Okay. Yeah, good question. So just to provide some clarity, I think there are some pictures in the datasheet which is available on the BittWare and Achronix web pages. If you want to get all the detail on the card’s features. We’ve got two 12-volt auxiliary and power connectors on the card, which is similar to what you get on a GP-GPU. Most people are familiar with FPGAs on this call, then you’ll understand that the power consumption of the card will be application dependent. If someone is running a low-speed small design, then the card is likely to be very low at power consumption and most of the power could just be supplied through the PCIe bus, which is rated to 75 watts.

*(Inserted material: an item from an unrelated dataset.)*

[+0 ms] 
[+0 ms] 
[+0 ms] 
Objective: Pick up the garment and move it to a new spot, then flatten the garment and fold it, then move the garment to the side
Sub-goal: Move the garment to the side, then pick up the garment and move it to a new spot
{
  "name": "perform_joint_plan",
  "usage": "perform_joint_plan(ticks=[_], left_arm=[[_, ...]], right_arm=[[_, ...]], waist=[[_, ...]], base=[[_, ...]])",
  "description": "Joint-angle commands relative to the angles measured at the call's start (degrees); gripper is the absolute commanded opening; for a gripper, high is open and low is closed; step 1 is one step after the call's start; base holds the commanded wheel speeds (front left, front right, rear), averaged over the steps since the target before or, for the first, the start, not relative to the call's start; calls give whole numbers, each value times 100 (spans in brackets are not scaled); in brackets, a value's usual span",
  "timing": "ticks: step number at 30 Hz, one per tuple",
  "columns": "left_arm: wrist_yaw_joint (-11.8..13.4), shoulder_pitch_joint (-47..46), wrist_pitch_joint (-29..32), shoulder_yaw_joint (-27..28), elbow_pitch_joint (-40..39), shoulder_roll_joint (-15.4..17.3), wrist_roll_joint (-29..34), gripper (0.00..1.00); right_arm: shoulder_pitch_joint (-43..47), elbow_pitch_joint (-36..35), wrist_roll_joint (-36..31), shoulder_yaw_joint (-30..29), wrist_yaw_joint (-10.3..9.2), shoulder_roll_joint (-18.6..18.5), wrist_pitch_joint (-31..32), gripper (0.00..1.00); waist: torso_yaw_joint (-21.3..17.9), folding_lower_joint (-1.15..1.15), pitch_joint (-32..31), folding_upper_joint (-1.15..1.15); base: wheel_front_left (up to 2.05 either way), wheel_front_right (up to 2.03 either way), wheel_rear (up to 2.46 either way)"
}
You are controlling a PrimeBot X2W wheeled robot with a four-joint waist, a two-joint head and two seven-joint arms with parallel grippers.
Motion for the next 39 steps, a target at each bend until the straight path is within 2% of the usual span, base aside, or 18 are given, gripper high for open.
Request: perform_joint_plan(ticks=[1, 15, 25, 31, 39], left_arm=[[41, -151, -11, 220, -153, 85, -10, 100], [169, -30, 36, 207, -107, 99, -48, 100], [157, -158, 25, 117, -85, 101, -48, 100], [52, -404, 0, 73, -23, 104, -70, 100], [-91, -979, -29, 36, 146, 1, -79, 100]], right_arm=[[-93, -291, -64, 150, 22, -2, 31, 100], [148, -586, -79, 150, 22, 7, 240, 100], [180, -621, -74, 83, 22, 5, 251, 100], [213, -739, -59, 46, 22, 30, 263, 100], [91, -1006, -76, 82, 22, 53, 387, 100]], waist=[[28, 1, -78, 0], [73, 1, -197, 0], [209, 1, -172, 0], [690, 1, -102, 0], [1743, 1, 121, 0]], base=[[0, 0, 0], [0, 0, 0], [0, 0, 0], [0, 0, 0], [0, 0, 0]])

We’re expecting customers to take advantage of the Speedster features, push the card to its limits and try and reach those 750-megahertz FMAX numbers, which Steve shared earlier. For that, we think most customers will require the higher power capability which we’ve engineered into the card. The card, I think the standard is rated to 225 watts, is a kind of high typical power consumption for an advanced application.

And then you’ve got everything in between that. So, all the power is taken care of via the connectors on the card. We’ve engineered the card to be a GPU-size card. So that means it will be compatible with a vast array of 1, 2 and 4U servers in the market. So, that’s where we’re playing. Our experience at BittWare in recent times is that customers are looking for choice in terms of how they’re cooling the product.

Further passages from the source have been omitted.